Not a TAAT, but inspired by the thread about overhearing people talking about you. A few posters on there mentioned how the incident changed their brain chemistry or mentioned how it affected them for years.
It really made me sad to think how it was something that affected them so deeply and possibly changed their life.. but for the person who inflicted this on them, it was just a fleeting moment, probably completely forgotten about long ago.
Do many people have experience of this?
I’ve had quite a few moments in my childhood that affected my developing brain and sense of self, although I suppose that was more of a pattern of events rather than a single moment.
But one single event that has stuck with me, and even though it would probably be a tiny thing to most, it really set me back in a time when I was trying hard to heal after years of isolation through social anxiety and depression. After years of not leaving the house I managed to get myself into college part time when I was about 18/19 and even had a small group of girls that I made a real effort to be social with in and out of college. The group included one girl who was the type of “friend” who isn’t really your friend and just looks for ways to be bitchy in a sneaky, underhand sort of way.

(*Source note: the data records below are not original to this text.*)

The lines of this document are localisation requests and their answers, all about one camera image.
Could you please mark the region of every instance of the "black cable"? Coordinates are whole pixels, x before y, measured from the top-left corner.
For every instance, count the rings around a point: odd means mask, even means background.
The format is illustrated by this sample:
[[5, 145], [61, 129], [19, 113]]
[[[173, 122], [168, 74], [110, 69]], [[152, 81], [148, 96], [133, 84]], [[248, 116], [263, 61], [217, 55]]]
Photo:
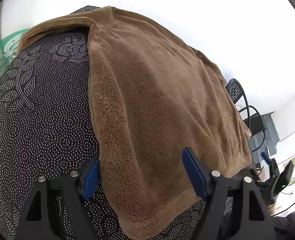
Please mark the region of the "black cable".
[[287, 195], [292, 195], [292, 194], [293, 194], [293, 192], [291, 192], [291, 193], [284, 193], [284, 192], [282, 192], [282, 191], [281, 191], [281, 193], [283, 193], [283, 194], [287, 194]]
[[294, 204], [295, 204], [295, 202], [294, 202], [291, 206], [289, 206], [286, 210], [283, 210], [283, 211], [279, 212], [278, 214], [275, 214], [275, 215], [273, 215], [273, 216], [271, 216], [271, 217], [275, 217], [275, 216], [277, 216], [277, 215], [283, 213], [284, 211], [287, 211], [287, 210], [288, 210], [290, 207], [292, 207]]
[[[265, 130], [269, 130], [269, 129], [268, 129], [268, 126], [265, 126], [265, 125], [263, 125], [263, 126], [264, 126], [264, 129], [265, 129]], [[265, 142], [268, 144], [268, 140], [270, 140], [270, 138], [268, 138], [268, 135], [267, 135], [267, 134], [265, 134], [265, 136], [264, 136], [263, 139], [264, 139]]]

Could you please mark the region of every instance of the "black mesh fabric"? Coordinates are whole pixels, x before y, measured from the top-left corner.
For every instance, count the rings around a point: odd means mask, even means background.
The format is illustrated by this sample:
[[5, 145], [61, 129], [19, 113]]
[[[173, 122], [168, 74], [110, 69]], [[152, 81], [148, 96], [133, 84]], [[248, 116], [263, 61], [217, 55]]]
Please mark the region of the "black mesh fabric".
[[239, 85], [235, 82], [232, 82], [231, 88], [230, 88], [230, 97], [235, 104], [243, 95], [241, 88]]
[[[86, 44], [86, 30], [44, 37], [0, 79], [0, 232], [8, 240], [15, 237], [34, 181], [77, 170], [99, 151], [88, 104]], [[73, 240], [64, 203], [59, 196], [57, 201], [66, 238]], [[101, 239], [129, 239], [100, 184], [84, 205]], [[190, 239], [204, 207], [198, 201], [152, 239]], [[226, 212], [231, 207], [228, 198]]]
[[258, 113], [255, 113], [255, 114], [251, 115], [250, 120], [251, 120], [251, 133], [252, 133], [252, 136], [258, 134], [261, 131], [263, 131], [264, 124], [263, 124], [261, 116], [259, 116]]

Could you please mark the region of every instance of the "black chair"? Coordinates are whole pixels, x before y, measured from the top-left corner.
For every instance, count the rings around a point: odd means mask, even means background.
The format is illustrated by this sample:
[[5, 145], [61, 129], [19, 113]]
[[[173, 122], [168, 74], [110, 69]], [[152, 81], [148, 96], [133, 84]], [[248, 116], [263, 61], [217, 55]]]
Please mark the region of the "black chair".
[[[254, 150], [252, 150], [252, 152], [255, 152], [261, 148], [261, 146], [264, 143], [264, 139], [265, 139], [265, 127], [264, 127], [263, 119], [262, 119], [260, 113], [257, 111], [257, 109], [254, 106], [249, 106], [248, 101], [246, 99], [246, 95], [244, 93], [244, 90], [243, 90], [241, 84], [236, 79], [232, 78], [228, 82], [228, 84], [226, 85], [225, 88], [226, 88], [228, 94], [230, 95], [234, 104], [236, 104], [238, 102], [238, 100], [243, 96], [246, 106], [244, 108], [242, 108], [239, 111], [239, 113], [241, 113], [244, 110], [247, 111], [248, 117], [246, 119], [244, 119], [243, 121], [246, 124], [246, 126], [250, 129], [251, 134], [252, 134], [251, 137], [258, 134], [259, 132], [263, 133], [263, 140], [262, 140], [260, 146], [255, 148]], [[252, 108], [256, 113], [253, 115], [250, 115], [250, 108]]]

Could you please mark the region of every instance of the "bolt head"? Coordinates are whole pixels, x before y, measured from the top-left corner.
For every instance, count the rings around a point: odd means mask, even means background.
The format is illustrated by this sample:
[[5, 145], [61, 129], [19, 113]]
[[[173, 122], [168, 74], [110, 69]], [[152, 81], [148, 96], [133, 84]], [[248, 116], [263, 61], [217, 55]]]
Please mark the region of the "bolt head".
[[219, 171], [212, 171], [211, 174], [213, 177], [220, 177], [221, 176], [221, 173]]
[[245, 177], [244, 177], [244, 181], [245, 181], [246, 183], [251, 183], [251, 182], [252, 182], [252, 179], [251, 179], [250, 177], [248, 177], [248, 176], [245, 176]]
[[78, 171], [71, 171], [71, 173], [70, 173], [70, 176], [72, 177], [72, 178], [75, 178], [75, 177], [77, 177], [79, 175], [79, 172]]
[[46, 177], [45, 176], [41, 176], [38, 179], [39, 182], [44, 182], [45, 180], [46, 180]]

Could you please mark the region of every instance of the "fleece blanket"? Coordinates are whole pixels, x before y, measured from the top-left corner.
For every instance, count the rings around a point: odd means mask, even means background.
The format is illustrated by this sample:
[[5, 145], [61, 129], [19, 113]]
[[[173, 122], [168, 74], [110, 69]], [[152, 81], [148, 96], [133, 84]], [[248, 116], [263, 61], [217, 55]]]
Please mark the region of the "fleece blanket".
[[198, 200], [182, 150], [191, 147], [230, 177], [251, 164], [251, 133], [217, 65], [140, 14], [104, 7], [49, 20], [22, 37], [18, 53], [80, 26], [89, 28], [89, 108], [102, 187], [125, 234], [147, 239]]

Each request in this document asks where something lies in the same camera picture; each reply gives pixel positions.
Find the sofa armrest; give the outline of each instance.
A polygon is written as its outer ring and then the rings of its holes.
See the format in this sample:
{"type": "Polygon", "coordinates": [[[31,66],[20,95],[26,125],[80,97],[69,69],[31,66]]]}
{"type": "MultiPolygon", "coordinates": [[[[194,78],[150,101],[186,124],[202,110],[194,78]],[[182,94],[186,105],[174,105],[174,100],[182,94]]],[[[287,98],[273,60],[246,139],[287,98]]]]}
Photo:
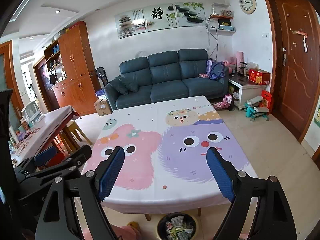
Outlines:
{"type": "Polygon", "coordinates": [[[109,102],[109,105],[112,109],[112,111],[115,111],[117,110],[117,107],[116,107],[116,100],[118,99],[118,97],[120,96],[120,93],[115,90],[111,85],[110,83],[108,83],[104,88],[103,88],[105,94],[106,94],[106,97],[108,99],[108,102],[109,102]]]}
{"type": "Polygon", "coordinates": [[[224,77],[217,79],[223,85],[223,95],[228,93],[228,83],[229,83],[229,68],[224,67],[224,77]]]}

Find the throw pillow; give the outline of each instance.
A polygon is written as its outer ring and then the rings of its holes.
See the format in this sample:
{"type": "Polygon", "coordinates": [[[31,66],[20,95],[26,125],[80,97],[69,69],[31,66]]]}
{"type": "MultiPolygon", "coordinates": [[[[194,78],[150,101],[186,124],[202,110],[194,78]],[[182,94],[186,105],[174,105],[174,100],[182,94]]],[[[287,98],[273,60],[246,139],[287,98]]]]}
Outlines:
{"type": "Polygon", "coordinates": [[[119,80],[131,92],[138,92],[138,83],[134,80],[130,80],[127,77],[120,77],[119,80]]]}
{"type": "Polygon", "coordinates": [[[115,78],[114,80],[111,80],[109,83],[121,95],[129,94],[129,90],[120,82],[119,78],[115,78]]]}

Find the sofa backrest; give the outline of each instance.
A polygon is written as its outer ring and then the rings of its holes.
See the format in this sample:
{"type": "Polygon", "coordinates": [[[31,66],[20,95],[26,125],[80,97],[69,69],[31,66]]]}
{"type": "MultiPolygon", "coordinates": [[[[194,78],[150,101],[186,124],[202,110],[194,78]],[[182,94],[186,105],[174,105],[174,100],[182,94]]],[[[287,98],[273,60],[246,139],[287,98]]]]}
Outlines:
{"type": "Polygon", "coordinates": [[[181,78],[194,78],[205,73],[208,53],[205,49],[180,49],[178,51],[181,78]]]}
{"type": "Polygon", "coordinates": [[[147,57],[138,57],[120,63],[120,73],[138,83],[138,86],[152,85],[147,57]]]}
{"type": "Polygon", "coordinates": [[[174,50],[152,54],[148,57],[153,84],[181,80],[178,53],[174,50]]]}

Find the pink pants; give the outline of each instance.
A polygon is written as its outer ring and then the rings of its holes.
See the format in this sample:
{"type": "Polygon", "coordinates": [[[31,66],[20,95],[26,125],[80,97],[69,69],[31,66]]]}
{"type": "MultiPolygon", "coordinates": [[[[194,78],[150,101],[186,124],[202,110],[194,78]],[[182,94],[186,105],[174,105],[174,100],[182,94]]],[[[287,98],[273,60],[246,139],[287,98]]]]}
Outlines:
{"type": "MultiPolygon", "coordinates": [[[[111,225],[111,227],[113,231],[116,233],[116,236],[118,237],[119,240],[141,240],[140,232],[134,227],[131,227],[131,226],[117,227],[114,225],[111,225]]],[[[83,230],[83,236],[85,240],[93,240],[90,234],[89,228],[86,228],[83,230]]]]}

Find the trash can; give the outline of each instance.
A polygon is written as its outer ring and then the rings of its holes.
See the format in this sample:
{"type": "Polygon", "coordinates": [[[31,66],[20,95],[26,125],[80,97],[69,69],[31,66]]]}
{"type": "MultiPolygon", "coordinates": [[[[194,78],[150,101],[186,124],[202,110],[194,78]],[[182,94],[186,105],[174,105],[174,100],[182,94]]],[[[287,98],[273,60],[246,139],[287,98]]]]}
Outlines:
{"type": "Polygon", "coordinates": [[[195,239],[196,235],[198,233],[198,221],[196,218],[192,215],[188,215],[185,213],[181,212],[176,212],[176,213],[170,213],[165,215],[163,218],[160,219],[160,221],[157,224],[157,229],[156,229],[156,236],[159,240],[168,240],[167,236],[167,231],[166,231],[166,222],[171,221],[172,218],[179,217],[179,216],[184,216],[184,222],[186,224],[190,224],[193,226],[194,230],[191,234],[191,237],[188,240],[195,239]]]}

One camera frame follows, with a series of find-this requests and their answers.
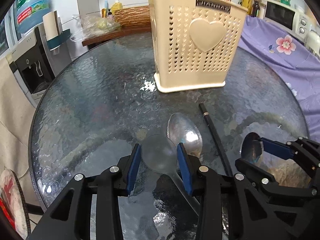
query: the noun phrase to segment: blue gripper pad
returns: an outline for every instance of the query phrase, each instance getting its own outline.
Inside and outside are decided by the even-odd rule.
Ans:
[[[137,150],[134,153],[132,163],[131,163],[131,166],[130,166],[130,169],[129,169],[129,172],[127,175],[127,188],[126,188],[126,190],[127,190],[128,195],[130,195],[131,191],[134,188],[134,184],[136,182],[140,161],[141,161],[141,145],[138,145]]]
[[[283,160],[288,160],[293,158],[292,150],[286,145],[279,145],[269,139],[261,137],[263,142],[263,150],[274,156],[277,156]]]
[[[186,159],[184,157],[183,151],[181,146],[178,144],[177,146],[177,152],[178,152],[178,162],[180,166],[180,171],[182,175],[182,181],[184,185],[184,189],[186,192],[191,195],[192,194],[192,179],[191,179],[191,174],[186,162]]]

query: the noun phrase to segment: pink flower
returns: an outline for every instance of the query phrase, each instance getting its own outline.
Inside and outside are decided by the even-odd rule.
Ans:
[[[277,50],[280,53],[284,52],[286,55],[290,55],[291,51],[295,51],[297,48],[297,46],[292,43],[292,37],[290,35],[287,35],[284,38],[278,38],[276,44],[279,45]]]

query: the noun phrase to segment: purple tablecloth
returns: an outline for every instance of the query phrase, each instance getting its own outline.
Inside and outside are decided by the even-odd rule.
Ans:
[[[310,138],[320,142],[320,61],[286,31],[256,17],[246,18],[238,46],[287,83],[306,117]]]

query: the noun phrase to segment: blue water jug
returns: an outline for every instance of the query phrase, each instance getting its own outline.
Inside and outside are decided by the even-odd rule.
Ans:
[[[16,22],[20,33],[26,33],[43,22],[42,17],[50,12],[48,0],[16,0],[16,4]]]

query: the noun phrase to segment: ladle handle
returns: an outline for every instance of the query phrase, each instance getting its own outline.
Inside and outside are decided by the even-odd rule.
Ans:
[[[181,194],[184,196],[186,201],[189,203],[189,205],[195,211],[195,213],[197,215],[199,215],[199,213],[200,213],[200,203],[198,202],[198,200],[195,197],[191,197],[185,191],[182,179],[180,178],[178,173],[174,172],[174,173],[170,174],[169,176],[172,179],[172,181],[175,183],[175,185],[177,186],[178,190],[180,190]]]

Anyway this girl and I were in a classical civilisation course together and one day the teacher was reading aloud to us all while we read along and this bitchy girl kept giggling quietly to herself and looking up at me as if she wanted me to acknowledge her or react in some way. So in the end I did an awkward nod and smiled at her in acknowledgment of whatever she was laughing at (I didn’t know how to react tbh because I had such low confidence in my social abilities) ..and anyway, as soon I acknowledged her, she loudly said in front of the whole class “what are you laughing at? I’m laughing because I’ve read ahead in the text and there’s a funny part! Why are you laughing??”. She said it so loud that even the teacher stopped reading and everyone looked over. I was so humiliated and mumbled something or other. Eventually everyone went back to reading and there certainly wasn’t anything that funny in the text.
Anyway, that one little thing knocked me so much in such fragile time in my life, that I quietly managed to get through the rest of that first year but couldn’t bring myself to come back to do the second year of the course. It was the very beginning of my trying to get help for my mental health and I basically gave up. I already suffered from low self esteem and believing I was fundamentally unlikable, so the fact that my “friend” so openly (although in a back handed way) behaved so nastily to me just confirmed that for me.